Müzik emekçileri adına basın açıklamasını TEHİS İzmir Sözcüsü Okan Kılınç yaptı. Kılınç'ın okuduğu açıklama şöyle:
"Pandemiyle geçen 2 yılı aşkın sürede, mekan kapatmalar ve canlı müzik yasakları sonucu müzik emekçilerinin birçoğu işsiz kaldı. Birçoğu farklı işlere girip çalışmak zorunda kaldı. Kimileri yıllarca çalışıp çabalayıp aldığı ve gözü gibi baktığı enstrümanları satmak zorunda kaldı. Pek çoğu kayıt dışı çalıştığı için devletin nazarında müzik emekçisi olarak sayılmayan müzisyenler -talep ettiği halde- geçim desteklerinden yararlanamadı. Kayıt dışı çalışma konusunda herhangi denetim ve kural getirmeye gerek duymayan devlet, müzik emekçilerini kendi kaderine terk etti. Müzik emekçilerinin büyük çoğunluğu kayıt dışı, sigortasız, iş güvencesiz çalışıyor. Müzisyenin emeğini değersiz saymanın yanında son dönemde bir de yasaklar ile katmerleşen bir ayrımcılık politikası sırtımıza bindirilmek isteniyor.
Pandemide toplum sağlığının korunması gerekçe gösterilerek getirilen mekan kapatmalar yerini 12'den sonra canlı müzik yasağına bırakmıştı. Bu yasak hala gece 1'den sonra devam ediyor. Maske takmak bile artık mekanlarda zorunlu değilken, müzik yasağını sürdürmenin bir izahı yoktur. Fabrikalarda ve işyerlerinde saatlerce çalışan emekçi halk, hemen yatsın uyusun aman sakın eğlenmesin, aman bir araya gelmesin istiyorlar. Bu müzik emekçilerinin işine, ekmeğine yapılmış kasıtlı bir müdahaledir. Ayrımcılık, müzisyenlerin kimliğini, dilini, inancını ve kültürünü hedef almaktadır.
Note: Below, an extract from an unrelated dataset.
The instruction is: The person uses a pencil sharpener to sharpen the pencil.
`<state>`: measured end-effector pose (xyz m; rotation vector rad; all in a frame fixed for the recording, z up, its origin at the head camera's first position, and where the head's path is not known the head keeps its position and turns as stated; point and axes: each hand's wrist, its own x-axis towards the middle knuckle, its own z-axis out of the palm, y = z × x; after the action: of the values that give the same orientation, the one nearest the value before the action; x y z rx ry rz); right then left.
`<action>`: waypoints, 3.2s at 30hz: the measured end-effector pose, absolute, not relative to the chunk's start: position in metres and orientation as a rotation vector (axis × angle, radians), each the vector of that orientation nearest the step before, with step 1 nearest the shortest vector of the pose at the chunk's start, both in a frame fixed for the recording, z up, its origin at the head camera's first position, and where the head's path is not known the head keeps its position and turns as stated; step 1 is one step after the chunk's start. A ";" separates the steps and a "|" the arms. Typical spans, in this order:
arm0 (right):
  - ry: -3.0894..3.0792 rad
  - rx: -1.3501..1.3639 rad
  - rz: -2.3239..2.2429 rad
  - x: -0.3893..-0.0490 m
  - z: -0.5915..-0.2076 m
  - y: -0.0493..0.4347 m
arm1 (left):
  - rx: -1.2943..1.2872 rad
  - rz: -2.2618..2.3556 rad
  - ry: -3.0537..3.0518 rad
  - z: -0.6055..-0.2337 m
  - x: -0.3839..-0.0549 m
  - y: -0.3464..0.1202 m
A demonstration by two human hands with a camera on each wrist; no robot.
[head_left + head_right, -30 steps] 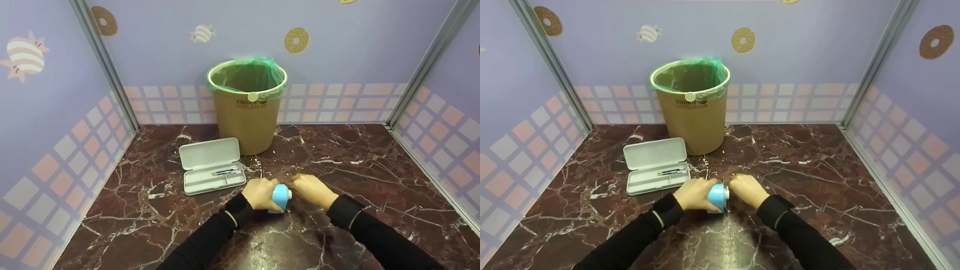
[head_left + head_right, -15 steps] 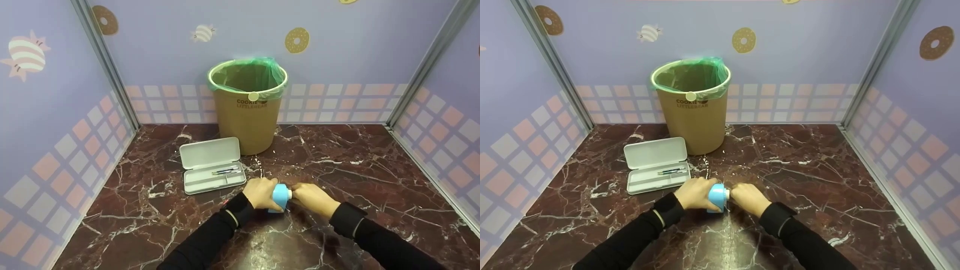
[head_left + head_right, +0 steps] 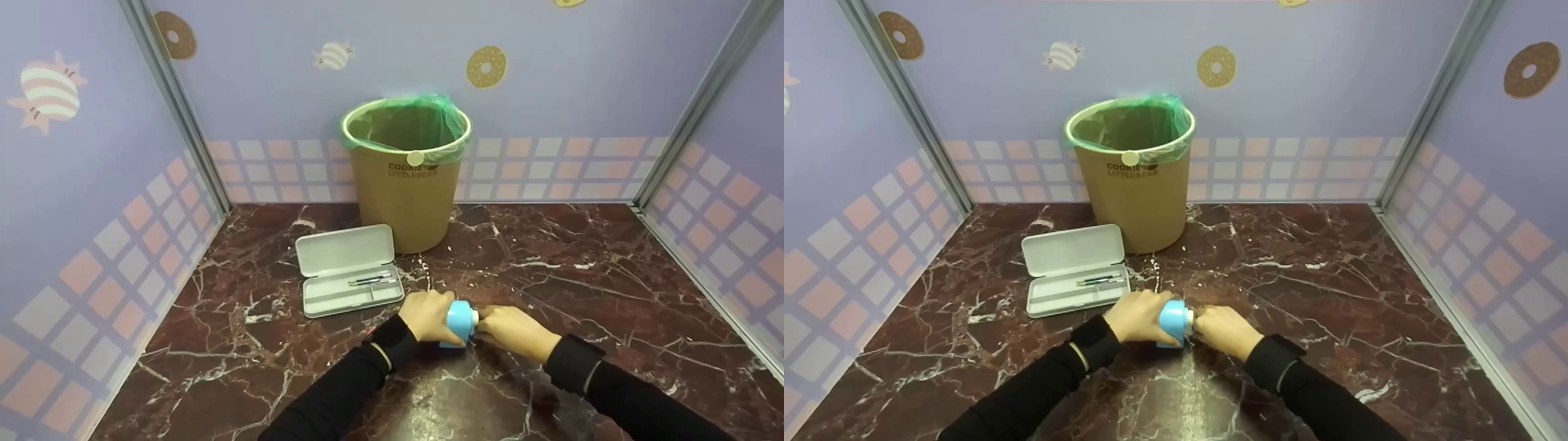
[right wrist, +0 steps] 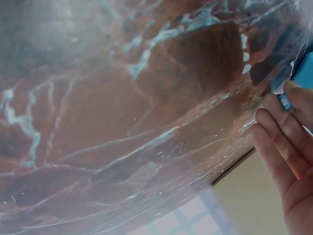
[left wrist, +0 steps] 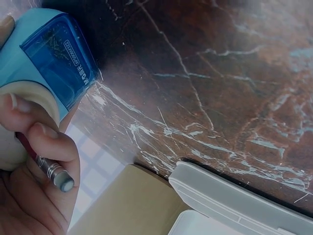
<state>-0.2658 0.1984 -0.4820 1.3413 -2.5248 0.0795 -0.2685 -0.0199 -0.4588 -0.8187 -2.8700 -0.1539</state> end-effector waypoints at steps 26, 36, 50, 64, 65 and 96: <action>-2.367 1.460 0.076 -0.234 -0.456 0.208 | -0.812 -0.155 -2.919 -0.457 -0.270 -0.018; -2.312 1.454 0.054 -0.236 -0.438 0.208 | -0.836 -0.130 -2.919 -0.453 -0.272 -0.020; -2.186 1.409 -0.028 -0.241 -0.429 0.210 | -0.890 -0.147 -2.888 -0.457 -0.273 -0.020; -2.210 1.263 -0.056 -0.262 -0.427 0.208 | -0.951 -0.121 -2.827 -0.460 -0.274 -0.022; -2.216 1.254 -0.052 -0.265 -0.428 0.208 | -0.955 -0.117 -2.823 -0.461 -0.274 -0.022; -2.436 1.161 0.044 -0.298 -0.449 0.196 | -0.965 -0.114 -2.828 -0.461 -0.277 -0.024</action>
<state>-0.2981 0.1956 -0.4491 1.1605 -2.4362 0.0443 -0.2771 -0.0236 -0.4609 -0.9646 -2.8280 -0.1138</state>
Son günlerde peş peşe gelen Aynur Doğan, Metin & Kemal Kahraman, Melek Mosso, Niyazi Koyuncu, Apoles Lermi konser yasakları, Amed Şehir Tiyatrosu’nun Kürtçe Don Kişot oyunun engellenmesi çok acıdır ve kabul edilemez. Bütün baskılar nafiledir."
Basın açıklaması sonrası Alsancak Kıbrıs Şehitleri Caddesi'nde şarkılar söyleyen müzik emekçilerine bazı yurttaşlar da eşlik etti.
ANKA Haber Ajansı'na konuşan katılımcılar da yasağa tepki gösterdi. Kafelerde sahneye çıktığını belirten bir öğrenci şöyle konuştu:
"Her seferinde gece 12'de müziği bitirmemiz isteniyordu. Etrafı rahatsız ettiğimiz söyleniyordu. Bunların gerçekçi bir yanının olmadığını biliyoruz. Hepsinin müziğe sanata, işçilere ve emekçilere yapılan bir yanlış olduğunu biliyoruz. Bu yasakları kabul etmiyoruz. Haklarımızı savunmak için buradayız. Hak verilmez, alınız. Hakkımızı alacağız. Müziğin susturulamayacağını, hakkımızı alacağımızı söylüyorum."
Öğrenci olduğunu ve müzik yaparak hayatını kazanmaya çalıştığını belirten Emir Saraçoğlu ise şunları söyledi:
"Pandeminin getirdiğini iddia ettikleri yasaklar müzik emekçilerini çok etkiliyor. Birçok müzisyen arkadaşımın yevmiyesinin kısılmasına, birçok kötü etkiye neden oluyor. Konser yasaklarının ve bu pandemi nedeniyle getirilen kısıtlamaların bir an önce kalkmasını istiyoruz. Artık toplu taşımada bile maske yasağı kalkmışken bunun sanata bir saldırı olduğunu düşünüyorum. Mücadelemizi sürdüreceğiz."